Anti-Inflammatory Therapies

• high-dose ibuprofen

• chronic azithromycin

• glucocorticoids (inhaled and systemic)

CFTR Modulators

• These agents improve CFTR transport in amenable variants and function, leading to increased pulmonary function and reduced pulmonary exacerbations.

• Triple therapy with elexacaftor, tezacaftor, and ivacaftor (ETI) restores CFTR function in a number of CF genotypes, including the deltaF508 mutation.
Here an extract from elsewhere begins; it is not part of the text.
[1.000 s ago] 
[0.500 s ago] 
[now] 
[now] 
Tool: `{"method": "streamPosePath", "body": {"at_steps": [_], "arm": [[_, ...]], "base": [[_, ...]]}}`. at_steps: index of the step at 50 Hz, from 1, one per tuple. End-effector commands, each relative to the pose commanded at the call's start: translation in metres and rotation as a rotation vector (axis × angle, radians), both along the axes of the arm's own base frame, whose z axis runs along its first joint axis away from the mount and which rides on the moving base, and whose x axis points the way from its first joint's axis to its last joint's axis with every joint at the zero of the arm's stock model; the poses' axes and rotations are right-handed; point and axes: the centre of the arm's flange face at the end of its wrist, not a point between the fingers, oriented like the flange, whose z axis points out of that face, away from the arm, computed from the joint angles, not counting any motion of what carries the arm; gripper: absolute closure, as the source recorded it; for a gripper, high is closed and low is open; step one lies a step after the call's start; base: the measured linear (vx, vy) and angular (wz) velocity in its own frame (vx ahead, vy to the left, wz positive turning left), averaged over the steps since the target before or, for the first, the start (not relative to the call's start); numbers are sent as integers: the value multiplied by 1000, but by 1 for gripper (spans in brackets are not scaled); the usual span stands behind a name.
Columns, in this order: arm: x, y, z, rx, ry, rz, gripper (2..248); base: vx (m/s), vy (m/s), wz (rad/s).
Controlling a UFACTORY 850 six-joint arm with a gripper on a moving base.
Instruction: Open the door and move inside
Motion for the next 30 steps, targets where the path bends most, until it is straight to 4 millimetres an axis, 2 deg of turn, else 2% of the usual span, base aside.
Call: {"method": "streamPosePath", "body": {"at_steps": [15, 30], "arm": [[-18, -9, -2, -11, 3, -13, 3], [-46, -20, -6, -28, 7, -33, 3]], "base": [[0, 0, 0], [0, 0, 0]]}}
Thus, the majority of patients with CF are eligible to receive this CTFR corrector, which was approved by the FDA in 2019 in patients aged ≥12 years, and subsequently in children aged ≥2 years.

• The elexacaftor and tezacaftor components help in the transport of the CFTR protein to the cell surface and ivacaftor helps potentiate its activity, making it effective in multiple classes of CFTR mutations beyond deltaF508.

• ETI can provide durable improvement in FEV1 upwards of 10% and a significant decrease in sweat chloride.

• ETI is generally well tolerated, but hepatotoxicity and neuropsychiatric adverse effects have been observed

• Other CFTR modulators are available (tezacaftor/ivacaftor or ivacaftor monotherapy), but ETI is preferred in patients who tolerate it.

Acute Pulmonary Exacerbations

Acute pulmonary exacerbations are recognized by a constellation of symptoms including:

• worsening cough

• increased respiratory secretions

• dyspnea

• hemoptysis

• hypoxemia

• acute lung-function decline

• changes in pulmonary exam (including new rales, decreased appetite, weight loss, and fatigue)

• fever (but not a typical feature because infection is generally endobronchial)

Viral respiratory infections, particularly in children with CF compared to adults, and nonadherence to medication and airway clearance regimens may precipitate an acute pulmonary exacerbation, although a clear trigger is not always identified. Other mechanisms leading to pulmonary exacerbations include changes in microbial composition (e.g., acquisition of a new bacterial pathogen in the airways) and increases in bacterial concentration.

Management of acute pulmonary exacerbations includes early initiation of antibiotics, increased airway clearance, and nutritional optimization. Targeted antibiotics are delivered by oral, intravenous, and/or inhaled routes, with antibiotic selection guided by known respiratory pathogens from prior culture data.

Lung transplantation may be pursued in patients with end-stage lung disease. Indicators of disease severity that may prompt evaluation for transplant include FEV₁<30% predicted, hypercapnia, and persistent oxygen requirement.